- **DIRECTIONS**: In the listing that follows, the lines starting at the one containing "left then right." and ending at the one containing "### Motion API" are to be returned exactly, both boundary lines included, and no others.

- **RECORD EXTRACTS**:

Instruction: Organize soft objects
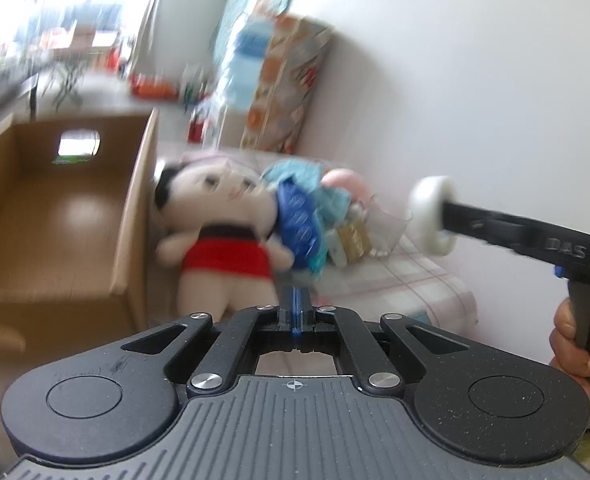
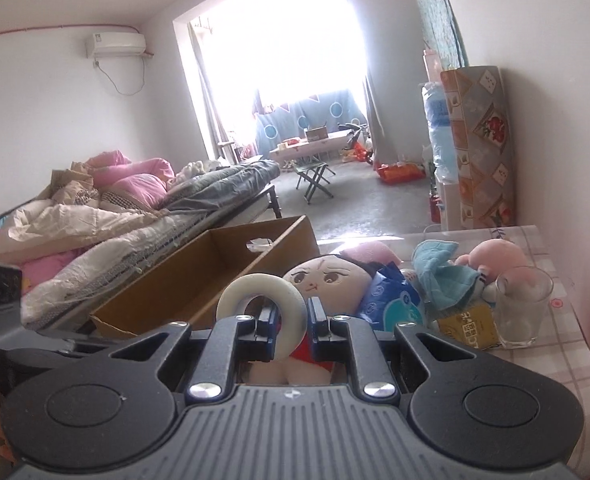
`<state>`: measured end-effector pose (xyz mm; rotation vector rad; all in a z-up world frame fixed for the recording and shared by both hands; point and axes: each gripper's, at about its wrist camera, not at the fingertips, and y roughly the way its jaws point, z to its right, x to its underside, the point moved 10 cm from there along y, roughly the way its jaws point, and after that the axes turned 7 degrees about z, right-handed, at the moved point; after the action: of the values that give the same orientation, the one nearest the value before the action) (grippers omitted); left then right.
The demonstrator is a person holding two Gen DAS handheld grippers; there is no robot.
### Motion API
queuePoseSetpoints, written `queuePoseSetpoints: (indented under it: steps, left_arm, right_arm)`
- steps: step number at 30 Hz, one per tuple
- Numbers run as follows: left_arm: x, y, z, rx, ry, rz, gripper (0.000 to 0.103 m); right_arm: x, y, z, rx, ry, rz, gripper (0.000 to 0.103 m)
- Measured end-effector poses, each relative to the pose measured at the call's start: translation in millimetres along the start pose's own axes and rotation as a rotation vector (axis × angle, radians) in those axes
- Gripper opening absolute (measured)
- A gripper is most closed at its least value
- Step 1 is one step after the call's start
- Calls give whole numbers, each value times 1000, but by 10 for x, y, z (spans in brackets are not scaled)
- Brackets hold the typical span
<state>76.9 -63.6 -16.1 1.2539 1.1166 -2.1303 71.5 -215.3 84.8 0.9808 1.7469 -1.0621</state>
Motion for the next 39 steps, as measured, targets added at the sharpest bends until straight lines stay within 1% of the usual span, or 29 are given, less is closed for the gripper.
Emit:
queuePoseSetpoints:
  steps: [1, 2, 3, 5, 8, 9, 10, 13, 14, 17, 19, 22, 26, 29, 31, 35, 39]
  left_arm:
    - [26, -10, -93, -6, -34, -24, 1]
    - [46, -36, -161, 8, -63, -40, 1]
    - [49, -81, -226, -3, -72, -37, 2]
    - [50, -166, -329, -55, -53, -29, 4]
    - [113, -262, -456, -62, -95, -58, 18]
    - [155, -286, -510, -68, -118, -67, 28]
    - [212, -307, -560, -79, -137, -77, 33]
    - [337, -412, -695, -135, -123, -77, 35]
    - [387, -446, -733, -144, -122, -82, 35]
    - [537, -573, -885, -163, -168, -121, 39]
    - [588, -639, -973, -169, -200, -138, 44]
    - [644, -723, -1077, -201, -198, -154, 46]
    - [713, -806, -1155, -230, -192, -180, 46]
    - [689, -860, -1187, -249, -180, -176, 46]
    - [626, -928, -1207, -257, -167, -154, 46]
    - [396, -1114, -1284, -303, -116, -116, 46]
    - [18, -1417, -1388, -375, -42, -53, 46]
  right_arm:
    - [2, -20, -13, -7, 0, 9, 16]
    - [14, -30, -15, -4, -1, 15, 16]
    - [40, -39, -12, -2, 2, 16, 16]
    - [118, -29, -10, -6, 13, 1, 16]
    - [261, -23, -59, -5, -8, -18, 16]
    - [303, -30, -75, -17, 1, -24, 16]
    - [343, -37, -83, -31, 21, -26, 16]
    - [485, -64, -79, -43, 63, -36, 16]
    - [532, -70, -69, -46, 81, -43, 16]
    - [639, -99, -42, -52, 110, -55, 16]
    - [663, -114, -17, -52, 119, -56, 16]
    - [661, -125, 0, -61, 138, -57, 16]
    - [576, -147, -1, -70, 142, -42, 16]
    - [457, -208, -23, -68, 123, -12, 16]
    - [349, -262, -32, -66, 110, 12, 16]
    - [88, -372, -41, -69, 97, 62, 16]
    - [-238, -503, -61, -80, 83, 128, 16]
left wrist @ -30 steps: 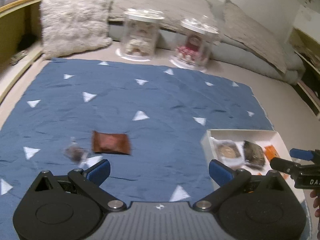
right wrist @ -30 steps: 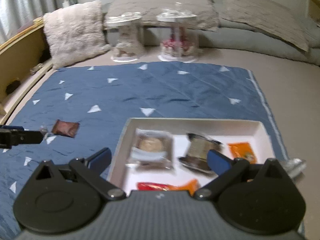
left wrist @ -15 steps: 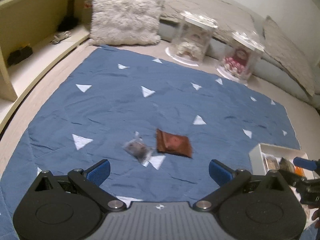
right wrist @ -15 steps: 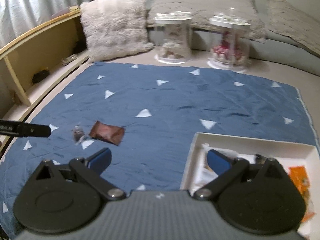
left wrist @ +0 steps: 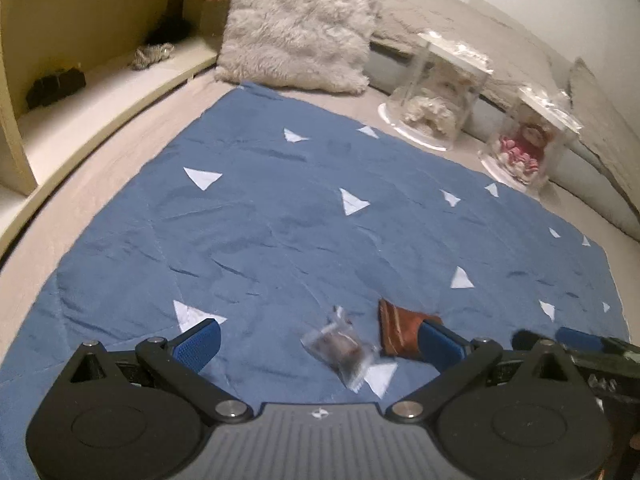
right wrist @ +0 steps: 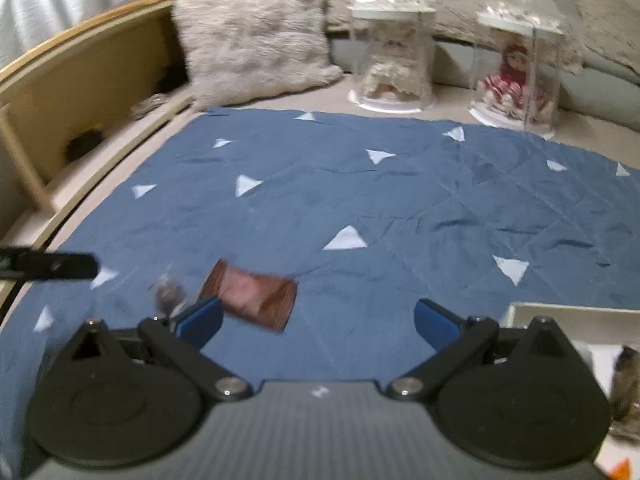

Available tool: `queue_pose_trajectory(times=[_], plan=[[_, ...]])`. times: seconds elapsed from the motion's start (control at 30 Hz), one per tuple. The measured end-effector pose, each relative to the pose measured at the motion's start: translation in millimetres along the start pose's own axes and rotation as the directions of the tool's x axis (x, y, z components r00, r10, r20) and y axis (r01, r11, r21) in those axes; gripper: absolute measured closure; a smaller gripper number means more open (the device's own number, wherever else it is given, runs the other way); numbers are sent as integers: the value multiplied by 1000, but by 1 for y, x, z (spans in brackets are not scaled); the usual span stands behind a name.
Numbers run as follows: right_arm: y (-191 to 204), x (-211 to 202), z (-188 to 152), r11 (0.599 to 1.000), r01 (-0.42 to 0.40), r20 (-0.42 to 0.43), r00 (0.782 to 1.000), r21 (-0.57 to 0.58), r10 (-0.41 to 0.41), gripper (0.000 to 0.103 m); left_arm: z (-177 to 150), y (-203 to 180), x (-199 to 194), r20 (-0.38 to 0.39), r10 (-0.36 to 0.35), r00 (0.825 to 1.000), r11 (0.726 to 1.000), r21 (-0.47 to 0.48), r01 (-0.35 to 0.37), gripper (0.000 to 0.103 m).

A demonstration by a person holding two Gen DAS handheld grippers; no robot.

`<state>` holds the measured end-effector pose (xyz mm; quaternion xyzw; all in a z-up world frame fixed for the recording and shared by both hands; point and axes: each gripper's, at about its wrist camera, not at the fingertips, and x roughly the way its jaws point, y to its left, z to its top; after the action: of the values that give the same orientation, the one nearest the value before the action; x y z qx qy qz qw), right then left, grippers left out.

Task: Organize snacks
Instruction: 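Grasp the clear wrapped sweet with the left tool while the right tool grasps the brown bar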

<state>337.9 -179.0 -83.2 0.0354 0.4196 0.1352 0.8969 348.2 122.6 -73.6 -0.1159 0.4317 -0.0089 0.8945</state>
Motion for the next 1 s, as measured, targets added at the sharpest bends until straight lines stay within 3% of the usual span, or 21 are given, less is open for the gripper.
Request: queue_pose_trajectory(times=[0.07,0.13,0.23,0.33,0.4,0.57,0.7,1.0], plan=[[-1,20,9,999,-14,-15,1000,34,14,11,3,2,13,-5,2,1000,1000,8,-2,0],[0,35,16,999,-16,-30,999,48,17,29,6,4,24,-8,-10,1000,1000,19,10,0],[4,56,24,999,-28,-35,999,36,29,43,9,8,39,-12,-66,998,998,5,66,0],[11,78,30,997,-74,-55,996,1,74,53,9,14,47,-3,-130,991,991,-33,130,0],[19,90,31,996,-80,-73,994,-47,76,59,9,16,49,4,-124,992,991,-53,124,0],[30,110,23,981,-53,-100,994,-184,35,59,6,14,55,-10,-59,998,995,-80,58,0],[28,104,11,960,-70,-122,992,-271,38,59,5,7,62,-45,-43,998,996,-82,39,0],[22,66,-15,918,-142,-283,959,-369,34,58,-3,-12,72,-77,64,995,997,36,-62,0]])
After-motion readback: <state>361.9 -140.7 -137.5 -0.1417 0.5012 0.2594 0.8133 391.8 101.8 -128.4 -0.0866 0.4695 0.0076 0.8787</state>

- **TASK RESULT**:
`<state>`: measured end-effector pose (xyz mm; rotation vector rad; all in a z-up world frame fixed for the recording and shared by both hands; point and axes: each gripper's, at about its wrist camera, not at the fingertips, and y roughly the way its jaws point, z to its right, x to its underside, the point moved 10 cm from there along y, roughly the way its jaws point, and after that the axes turned 7 degrees about z, right-handed, at the moved point; after the action: of the values that give the same orientation, the one nearest the value before the action) (grippers omitted); left then right.
The demonstrator is a person holding two Gen DAS handheld grippers; there is no robot.
### Motion API

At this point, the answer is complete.